Myotonic Dystrophy Type 2 (DM2) is an autosomal dominant, multisystem disease with highly variable clinical presentation.

The study included 17 patients (6 males, 11 females) with a mean age at diagnosis of 63.4 years. A positive family history of DM2 was reported in 53% of cases. The average time to diagnosis was 5.9 years.
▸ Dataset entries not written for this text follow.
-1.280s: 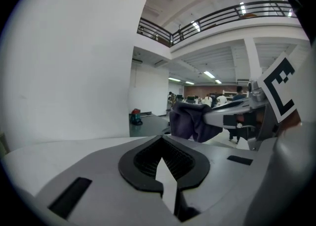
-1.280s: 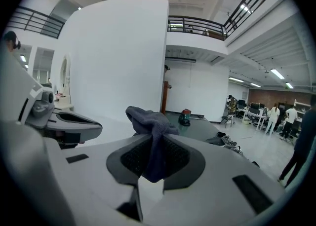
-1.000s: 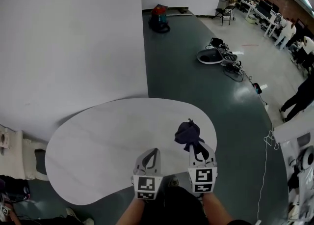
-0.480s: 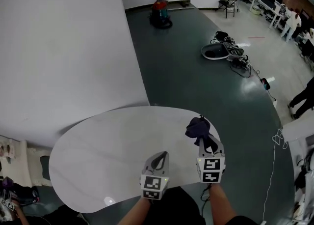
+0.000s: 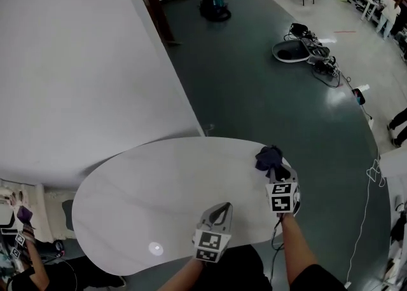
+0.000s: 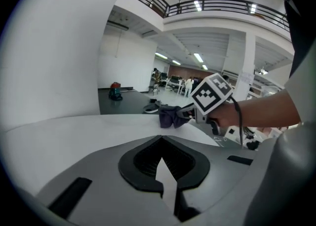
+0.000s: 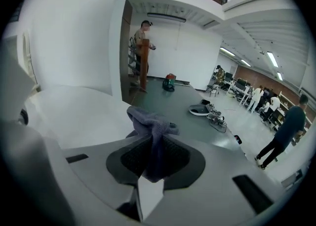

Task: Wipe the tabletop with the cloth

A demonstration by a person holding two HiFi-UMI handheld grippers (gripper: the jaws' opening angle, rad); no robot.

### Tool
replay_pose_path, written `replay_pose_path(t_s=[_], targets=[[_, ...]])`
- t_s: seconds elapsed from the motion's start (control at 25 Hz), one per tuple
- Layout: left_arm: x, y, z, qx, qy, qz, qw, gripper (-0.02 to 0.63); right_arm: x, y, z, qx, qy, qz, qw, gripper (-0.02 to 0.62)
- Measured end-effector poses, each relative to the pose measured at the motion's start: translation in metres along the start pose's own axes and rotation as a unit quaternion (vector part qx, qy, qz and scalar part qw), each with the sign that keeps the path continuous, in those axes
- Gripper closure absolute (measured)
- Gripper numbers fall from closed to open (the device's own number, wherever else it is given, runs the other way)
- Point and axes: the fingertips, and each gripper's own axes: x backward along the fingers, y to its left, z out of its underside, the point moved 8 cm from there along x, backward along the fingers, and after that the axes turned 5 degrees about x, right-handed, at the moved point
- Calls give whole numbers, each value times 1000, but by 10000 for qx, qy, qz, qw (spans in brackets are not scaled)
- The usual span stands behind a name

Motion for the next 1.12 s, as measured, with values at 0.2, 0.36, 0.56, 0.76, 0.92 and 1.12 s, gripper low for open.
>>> replay_pose_path(t_s=[0.2,0.36,0.56,0.76,0.92,1.12], targets=[[-13,8,-1,-11,118,-7,9999,600,-43,-9,2,107,385,-120,9991,543],[-21,11,-3,38,161,-61,9998,600,-63,-5,1,287,583,-297,9974,543],[-27,17,-5,110,177,-203,9996,600,-76,0,-10,289,486,-501,9971,546],[-23,29,-5,182,167,-350,9991,600,-88,18,-28,492,472,-689,9953,548],[-22,36,-6,260,145,-479,9984,600,-96,32,-40,785,421,-823,9926,548],[-23,40,-3,514,70,-690,9963,600,-101,43,-49,742,258,-943,9924,548]])
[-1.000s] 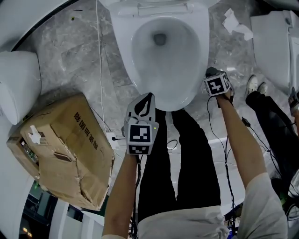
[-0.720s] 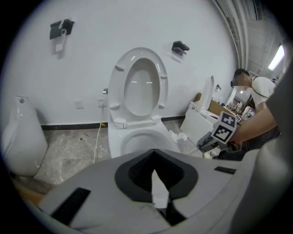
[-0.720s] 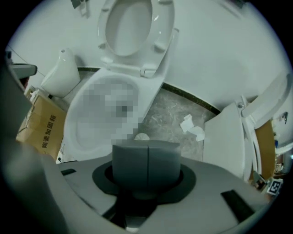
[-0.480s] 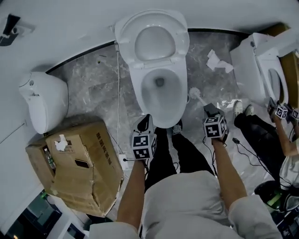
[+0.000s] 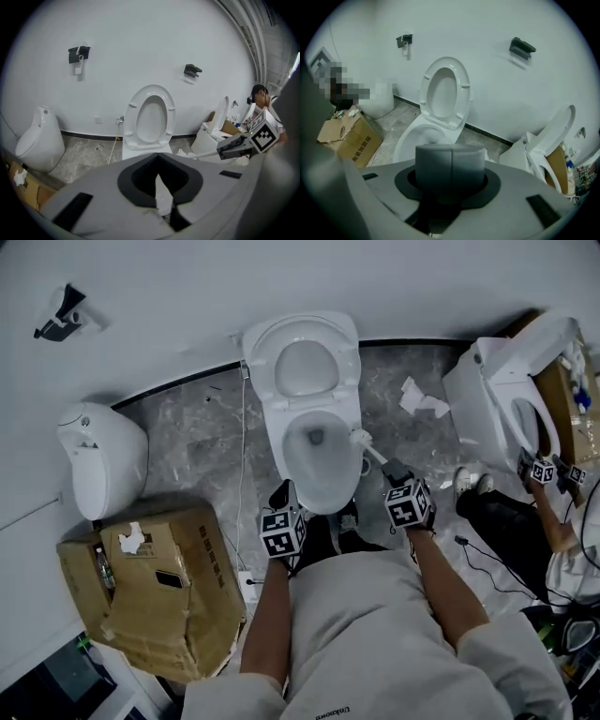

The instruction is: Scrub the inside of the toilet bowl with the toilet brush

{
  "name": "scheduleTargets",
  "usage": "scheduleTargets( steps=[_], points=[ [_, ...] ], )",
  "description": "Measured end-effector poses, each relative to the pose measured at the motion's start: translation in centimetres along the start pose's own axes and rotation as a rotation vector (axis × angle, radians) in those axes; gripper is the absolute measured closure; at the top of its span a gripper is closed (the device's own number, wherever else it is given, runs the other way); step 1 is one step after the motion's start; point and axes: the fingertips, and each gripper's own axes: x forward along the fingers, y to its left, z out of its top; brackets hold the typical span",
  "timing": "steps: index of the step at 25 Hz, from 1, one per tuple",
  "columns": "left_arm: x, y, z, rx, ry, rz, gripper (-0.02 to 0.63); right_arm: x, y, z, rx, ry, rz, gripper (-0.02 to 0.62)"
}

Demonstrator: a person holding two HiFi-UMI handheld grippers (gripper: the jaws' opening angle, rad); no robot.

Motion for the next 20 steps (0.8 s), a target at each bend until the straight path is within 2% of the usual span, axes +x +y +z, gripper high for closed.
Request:
scheduleTargets(
  steps=[3,6,10,13,16,20],
  points=[
    [0.0,0.1,-0.6,-0.007,0.015,-0.013,0.584,0.7,1.5,0.4,-0.021,0.009,0.04,0.422],
    [0.0,0.0,-1.4,-0.036,0.032,-0.065,0.584,0.7,4.0,0.2,-0.04,0.015,0.097,0.42],
    [1.7,0.5,-3.2,-0.06,0.046,-0.078,0.584,3.0,6.0,-0.3,-0.137,0.038,0.15,0.422],
    [5.3,1.1,-4.5,-0.064,0.018,-0.123,0.584,7.9,5.5,0.2,-0.197,0.043,0.151,0.422],
    [8.1,1.2,-6.9,-0.025,0.019,-0.192,0.585,12.6,4.5,0.2,-0.236,0.054,0.164,0.421],
    [10.8,1.6,-9.3,0.021,0.029,-0.207,0.584,15.5,2.3,0.5,-0.288,0.086,0.187,0.422]
  ],
)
Proximal muscle weakness was the most common presenting symptom (70.6%), while only one patient initially presented with myotonia. Electromyography (EMG) was performed on 12 patients, revealing myotonia as the most frequent abnormal finding, followed by complex repetitive discharges and fibrillations. Most patients had normal motor unit potentials, though two showed myopathic motor units. Additionally, 87.5% of the patients had normal CK level.

Brain MRI was done in 10 out of the 17 patients. Non-specific white matter lesions were found in in 50% of patients, and 30% showed brain atrophy. Cardiac involvement was documented in four patients, five had type 2 diabetes, and four had other endocrine disorders. Cataracts was diagnosed in 76% of patients, with a mean age of diagnosis of 53 years. Obstructive sleep apnea (OSA) was identified in six out of seven patients with available sleep studies, and cancer was diagnosed in 53%.

DM2 has a wide spectrum of clinical presentation and can be a diagnostic challenge. It should be considered in any patient with proximal weakness or in the presence of myotonic discharges on EMG.